> **WHAT TO PRODUCE**: Give the lines below again exactly, starting with the line that holds "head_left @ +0" and going on through the line that holds "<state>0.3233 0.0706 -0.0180".

> **DATASET CONTENT**:
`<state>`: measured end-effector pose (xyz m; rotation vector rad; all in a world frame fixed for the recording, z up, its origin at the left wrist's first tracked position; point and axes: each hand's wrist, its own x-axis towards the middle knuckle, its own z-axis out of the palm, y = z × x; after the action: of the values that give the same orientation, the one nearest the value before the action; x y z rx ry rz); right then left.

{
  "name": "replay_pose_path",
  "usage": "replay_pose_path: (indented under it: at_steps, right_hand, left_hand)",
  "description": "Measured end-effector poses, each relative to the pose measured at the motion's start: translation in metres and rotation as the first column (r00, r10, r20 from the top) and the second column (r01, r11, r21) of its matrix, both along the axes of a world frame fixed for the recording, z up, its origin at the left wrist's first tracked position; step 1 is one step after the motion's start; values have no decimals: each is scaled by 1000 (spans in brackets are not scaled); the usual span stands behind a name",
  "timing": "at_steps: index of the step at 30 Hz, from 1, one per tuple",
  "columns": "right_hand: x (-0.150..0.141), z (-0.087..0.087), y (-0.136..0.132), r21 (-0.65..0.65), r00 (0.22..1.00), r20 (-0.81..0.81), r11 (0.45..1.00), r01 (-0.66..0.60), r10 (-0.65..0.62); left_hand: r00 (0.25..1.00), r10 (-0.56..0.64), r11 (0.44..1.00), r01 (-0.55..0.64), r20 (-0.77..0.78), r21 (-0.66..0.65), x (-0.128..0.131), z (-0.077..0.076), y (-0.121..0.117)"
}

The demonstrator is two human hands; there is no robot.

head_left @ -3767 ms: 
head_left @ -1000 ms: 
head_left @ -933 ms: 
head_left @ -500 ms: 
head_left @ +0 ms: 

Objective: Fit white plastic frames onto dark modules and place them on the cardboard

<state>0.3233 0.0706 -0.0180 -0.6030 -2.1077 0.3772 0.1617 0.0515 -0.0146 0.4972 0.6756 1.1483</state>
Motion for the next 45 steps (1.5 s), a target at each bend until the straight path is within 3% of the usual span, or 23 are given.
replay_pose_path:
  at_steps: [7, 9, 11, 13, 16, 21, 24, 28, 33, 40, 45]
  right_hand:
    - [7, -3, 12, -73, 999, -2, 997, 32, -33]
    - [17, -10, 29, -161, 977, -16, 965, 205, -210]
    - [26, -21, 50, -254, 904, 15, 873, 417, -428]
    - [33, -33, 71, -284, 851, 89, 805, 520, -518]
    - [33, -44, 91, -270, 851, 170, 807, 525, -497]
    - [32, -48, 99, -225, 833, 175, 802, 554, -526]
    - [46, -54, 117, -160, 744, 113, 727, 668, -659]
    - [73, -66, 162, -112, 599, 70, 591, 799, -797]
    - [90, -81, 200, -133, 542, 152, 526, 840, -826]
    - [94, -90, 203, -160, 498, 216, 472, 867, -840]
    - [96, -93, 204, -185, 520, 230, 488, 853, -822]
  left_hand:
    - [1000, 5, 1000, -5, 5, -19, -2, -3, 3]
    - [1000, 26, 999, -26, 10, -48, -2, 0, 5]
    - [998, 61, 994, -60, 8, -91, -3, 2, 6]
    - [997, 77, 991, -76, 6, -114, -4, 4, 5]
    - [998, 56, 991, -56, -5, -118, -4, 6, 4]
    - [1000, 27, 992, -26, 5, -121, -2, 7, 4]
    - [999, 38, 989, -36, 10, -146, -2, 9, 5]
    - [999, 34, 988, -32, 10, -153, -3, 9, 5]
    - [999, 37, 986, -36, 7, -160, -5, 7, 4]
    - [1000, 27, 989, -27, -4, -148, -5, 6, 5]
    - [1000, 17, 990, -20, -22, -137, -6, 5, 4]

> **SOLUTION TO THE EXERCISE**:
head_left @ +0 ms: 

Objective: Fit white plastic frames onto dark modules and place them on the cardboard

<state>0.3233 0.0706 -0.0180 -0.6030 -2.1077 0.3772 0.1617 0.0515 -0.0146 0.4972 0.6756 1.1483</state>

The exercise ends with this answer.